Lunchtime, the police are still at the Brickell's house. Mr Brickell was driven off in the back of the police wagon last night, but so far we haven't seen or heard his wife. Beth and I watch silently from the lawn as the police carry out something covered with a green blanket and then, with nothing happening, drift away down the yard and perch in the stuffy gloom of the chook house. It is not the mindless antics of the chickens that draws us but the lure of a wasp's nest high up in a dark back corner. Beth and I dare each other to poke it with a stick and have to run for our lives when the wasps turn nasty.

As our mother searches for the calamine lotion she wears a look of patient exasperation.

And Beth announces, as she peers down at her stung shoulder, "There are one-hundred-and-ninety-seven stars in the Milky Way. Lily and I counted."

Mum stoops over us. Her face is anxious as she scans Beth's freckled and slightly sunburnt face and her fingers tighten around the bottle.

"It was hard to keep going," Beth says, "with all the noise. But we counted every one. A hundred-and-ninety-seven stars," she said. "They're not countless any more."

Mum straightens. She saturates a cotton ball with calamine lotion and dabs it on Beth's shoulder where the wasp sting has left a puncture mark. An angry red colour radiates outwards from the wound.

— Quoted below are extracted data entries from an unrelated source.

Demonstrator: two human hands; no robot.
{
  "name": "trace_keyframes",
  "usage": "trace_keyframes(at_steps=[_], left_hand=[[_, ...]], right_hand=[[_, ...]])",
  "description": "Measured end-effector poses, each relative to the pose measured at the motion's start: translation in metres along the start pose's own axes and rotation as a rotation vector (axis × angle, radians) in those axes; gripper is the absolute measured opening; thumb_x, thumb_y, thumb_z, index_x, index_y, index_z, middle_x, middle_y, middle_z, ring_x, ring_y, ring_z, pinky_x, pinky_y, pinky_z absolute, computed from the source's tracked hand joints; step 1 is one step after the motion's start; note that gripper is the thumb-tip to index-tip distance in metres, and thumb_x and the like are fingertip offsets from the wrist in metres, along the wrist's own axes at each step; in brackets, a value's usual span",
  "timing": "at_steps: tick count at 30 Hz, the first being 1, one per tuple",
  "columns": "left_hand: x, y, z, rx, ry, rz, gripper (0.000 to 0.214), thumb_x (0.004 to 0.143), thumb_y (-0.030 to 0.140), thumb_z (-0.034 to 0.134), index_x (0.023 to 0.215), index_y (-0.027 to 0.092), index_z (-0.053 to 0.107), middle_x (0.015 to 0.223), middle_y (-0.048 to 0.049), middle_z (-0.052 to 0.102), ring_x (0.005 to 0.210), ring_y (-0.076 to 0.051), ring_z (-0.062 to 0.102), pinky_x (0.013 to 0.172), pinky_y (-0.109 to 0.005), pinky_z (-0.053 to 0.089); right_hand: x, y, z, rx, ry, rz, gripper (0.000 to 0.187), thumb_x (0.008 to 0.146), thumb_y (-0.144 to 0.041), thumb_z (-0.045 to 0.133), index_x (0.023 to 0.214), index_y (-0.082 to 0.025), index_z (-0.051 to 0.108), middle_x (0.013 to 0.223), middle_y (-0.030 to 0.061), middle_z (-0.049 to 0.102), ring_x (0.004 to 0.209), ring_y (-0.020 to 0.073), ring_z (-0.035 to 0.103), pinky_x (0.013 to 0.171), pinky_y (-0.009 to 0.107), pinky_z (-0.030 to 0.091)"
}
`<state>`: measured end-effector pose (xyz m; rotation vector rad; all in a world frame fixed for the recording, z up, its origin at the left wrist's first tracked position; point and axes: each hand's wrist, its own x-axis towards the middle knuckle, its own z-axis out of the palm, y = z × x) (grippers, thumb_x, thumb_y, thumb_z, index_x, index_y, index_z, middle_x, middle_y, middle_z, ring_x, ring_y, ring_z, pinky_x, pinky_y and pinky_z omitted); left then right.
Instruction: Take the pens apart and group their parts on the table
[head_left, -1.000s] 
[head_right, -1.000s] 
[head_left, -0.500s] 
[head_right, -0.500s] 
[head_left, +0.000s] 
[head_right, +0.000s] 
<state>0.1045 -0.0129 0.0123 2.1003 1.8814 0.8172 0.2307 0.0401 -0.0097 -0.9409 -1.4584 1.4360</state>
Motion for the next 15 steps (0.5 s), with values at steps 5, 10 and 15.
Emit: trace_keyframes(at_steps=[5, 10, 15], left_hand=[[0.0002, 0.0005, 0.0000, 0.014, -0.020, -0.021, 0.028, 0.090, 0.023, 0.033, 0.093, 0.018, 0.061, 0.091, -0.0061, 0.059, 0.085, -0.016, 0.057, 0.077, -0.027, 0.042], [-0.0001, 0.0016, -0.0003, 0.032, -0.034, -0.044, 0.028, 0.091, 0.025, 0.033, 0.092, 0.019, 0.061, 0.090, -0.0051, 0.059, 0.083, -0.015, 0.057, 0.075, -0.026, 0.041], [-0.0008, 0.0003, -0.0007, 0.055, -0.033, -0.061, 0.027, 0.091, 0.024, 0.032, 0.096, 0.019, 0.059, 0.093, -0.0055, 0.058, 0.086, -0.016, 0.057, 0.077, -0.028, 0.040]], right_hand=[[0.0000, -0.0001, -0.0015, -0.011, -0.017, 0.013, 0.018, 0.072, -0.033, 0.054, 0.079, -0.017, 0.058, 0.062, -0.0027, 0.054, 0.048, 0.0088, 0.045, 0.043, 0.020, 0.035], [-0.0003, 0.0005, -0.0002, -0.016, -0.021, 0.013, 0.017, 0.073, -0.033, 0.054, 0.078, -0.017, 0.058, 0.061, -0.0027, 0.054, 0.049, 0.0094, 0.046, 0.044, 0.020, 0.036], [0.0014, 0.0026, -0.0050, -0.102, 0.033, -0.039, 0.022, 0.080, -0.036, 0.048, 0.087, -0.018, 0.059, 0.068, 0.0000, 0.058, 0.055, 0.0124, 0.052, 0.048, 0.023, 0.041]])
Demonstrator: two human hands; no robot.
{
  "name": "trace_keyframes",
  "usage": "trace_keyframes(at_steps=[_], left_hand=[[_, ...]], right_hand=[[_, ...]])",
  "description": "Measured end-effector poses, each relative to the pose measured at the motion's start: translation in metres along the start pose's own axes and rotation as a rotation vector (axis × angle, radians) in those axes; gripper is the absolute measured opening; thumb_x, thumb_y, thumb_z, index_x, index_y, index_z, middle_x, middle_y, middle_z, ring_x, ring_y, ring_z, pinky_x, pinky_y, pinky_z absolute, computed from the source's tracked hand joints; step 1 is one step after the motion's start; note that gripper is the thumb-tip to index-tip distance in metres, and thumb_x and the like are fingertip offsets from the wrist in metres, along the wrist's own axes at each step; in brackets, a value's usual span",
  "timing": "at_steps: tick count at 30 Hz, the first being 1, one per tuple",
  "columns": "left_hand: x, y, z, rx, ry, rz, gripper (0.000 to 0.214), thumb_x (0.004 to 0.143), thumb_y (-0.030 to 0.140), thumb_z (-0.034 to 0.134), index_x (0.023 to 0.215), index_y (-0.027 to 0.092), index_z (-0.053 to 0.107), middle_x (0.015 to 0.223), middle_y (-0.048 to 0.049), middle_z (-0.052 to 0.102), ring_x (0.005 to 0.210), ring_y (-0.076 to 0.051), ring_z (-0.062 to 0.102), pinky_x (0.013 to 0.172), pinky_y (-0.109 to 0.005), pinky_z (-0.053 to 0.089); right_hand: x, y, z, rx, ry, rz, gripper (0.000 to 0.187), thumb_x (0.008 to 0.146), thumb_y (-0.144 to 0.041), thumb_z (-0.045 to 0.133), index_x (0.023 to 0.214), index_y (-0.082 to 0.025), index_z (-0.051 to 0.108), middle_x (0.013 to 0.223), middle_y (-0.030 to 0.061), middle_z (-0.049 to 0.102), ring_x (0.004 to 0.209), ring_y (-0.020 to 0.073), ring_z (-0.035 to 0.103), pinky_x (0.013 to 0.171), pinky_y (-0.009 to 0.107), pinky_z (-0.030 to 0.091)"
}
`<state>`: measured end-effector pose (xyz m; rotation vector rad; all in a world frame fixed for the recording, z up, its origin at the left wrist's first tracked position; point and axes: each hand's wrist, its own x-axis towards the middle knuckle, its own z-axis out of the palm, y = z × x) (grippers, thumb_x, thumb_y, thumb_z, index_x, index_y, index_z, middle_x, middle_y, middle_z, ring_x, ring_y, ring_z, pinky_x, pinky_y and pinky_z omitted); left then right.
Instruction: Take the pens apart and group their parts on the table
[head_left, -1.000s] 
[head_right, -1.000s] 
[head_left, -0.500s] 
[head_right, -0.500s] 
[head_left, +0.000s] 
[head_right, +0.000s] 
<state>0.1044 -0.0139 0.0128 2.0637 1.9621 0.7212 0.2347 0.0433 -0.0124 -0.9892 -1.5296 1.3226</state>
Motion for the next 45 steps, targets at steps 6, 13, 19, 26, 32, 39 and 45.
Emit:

"One-hundred-and-ninety-seven!" she says.

"Yep!" Beth looks smug.

"Well thank the Lord for one less mystery to be solved," Mum says. And when she's done with the calamine she gathers us, one under each arm. "Let's wash your faces and we'll walk to Murphy's for an ice cream," she says, and her palms slide over our shoulders until she's cupping a chin in each of her hands.

"Goody!" Beth shrieks, "I want pink ice cream,"as Mum squats on the yellow lino to rub a flannel over her grubby fingers.

We never go to Murphy's for proper ice cream, not unless we've got birthday money, or it's near Christmas. Mum rises and picks up her old red purse and as my mouth opens to ask her why we're having a treat she nudges me towards the front room.

"Lily, run and find your sandals," she says.

At the thought of pink ice cream, my mouth begins to water and everything else goes right out of my head. I rush to buckle on my sandals.